Within the listing below, the lines to output run from the one containing "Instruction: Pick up" through the one containing "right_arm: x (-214"; copy them exactly and nothing else.

*** Block opens ***

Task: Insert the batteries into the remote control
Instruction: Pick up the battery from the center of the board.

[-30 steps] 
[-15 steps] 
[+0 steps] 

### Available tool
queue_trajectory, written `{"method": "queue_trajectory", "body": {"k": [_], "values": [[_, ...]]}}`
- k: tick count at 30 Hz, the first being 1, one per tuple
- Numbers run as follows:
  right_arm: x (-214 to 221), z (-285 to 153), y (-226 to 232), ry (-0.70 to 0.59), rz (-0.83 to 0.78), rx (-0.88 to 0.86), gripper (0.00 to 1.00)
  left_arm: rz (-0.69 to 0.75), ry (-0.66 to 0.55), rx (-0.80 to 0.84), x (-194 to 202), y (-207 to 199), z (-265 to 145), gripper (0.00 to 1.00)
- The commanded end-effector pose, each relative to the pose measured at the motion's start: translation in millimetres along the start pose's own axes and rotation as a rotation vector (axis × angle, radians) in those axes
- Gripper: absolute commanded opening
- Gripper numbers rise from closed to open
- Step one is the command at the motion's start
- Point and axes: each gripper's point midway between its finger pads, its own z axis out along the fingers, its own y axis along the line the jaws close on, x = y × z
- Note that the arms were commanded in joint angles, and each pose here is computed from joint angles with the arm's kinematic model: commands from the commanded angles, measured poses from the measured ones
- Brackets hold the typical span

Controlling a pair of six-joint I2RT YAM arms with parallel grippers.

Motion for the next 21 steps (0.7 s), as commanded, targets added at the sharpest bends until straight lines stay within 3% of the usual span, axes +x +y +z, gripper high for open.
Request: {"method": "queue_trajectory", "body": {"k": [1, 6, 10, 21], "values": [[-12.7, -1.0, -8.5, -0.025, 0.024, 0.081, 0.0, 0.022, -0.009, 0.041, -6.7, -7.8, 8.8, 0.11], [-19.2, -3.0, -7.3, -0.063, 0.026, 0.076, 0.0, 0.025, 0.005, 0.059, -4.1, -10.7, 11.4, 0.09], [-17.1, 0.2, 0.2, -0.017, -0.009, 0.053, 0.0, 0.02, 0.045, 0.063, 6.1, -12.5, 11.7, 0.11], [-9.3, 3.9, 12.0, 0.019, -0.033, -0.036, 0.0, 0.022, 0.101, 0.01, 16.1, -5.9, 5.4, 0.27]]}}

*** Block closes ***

(THE ANSWER):
Instruction: Pick up the battery from the center of the board.

[-30 steps] 
[-15 steps] 
[+0 steps] 

### Available tool
queue_trajectory, written `{"method": "queue_trajectory", "body": {"k": [_], "values": [[_, ...]]}}`
- k: tick count at 30 Hz, the first being 1, one per tuple
- Numbers run as follows:
  right_arm: x (-214 to 221), z (-285 to 153), y (-226 to 232), ry (-0.70 to 0.59), rz (-0.83 to 0.78), rx (-0.88 to 0.86), gripper (0.00 to 1.00)

The submitted answer is complete.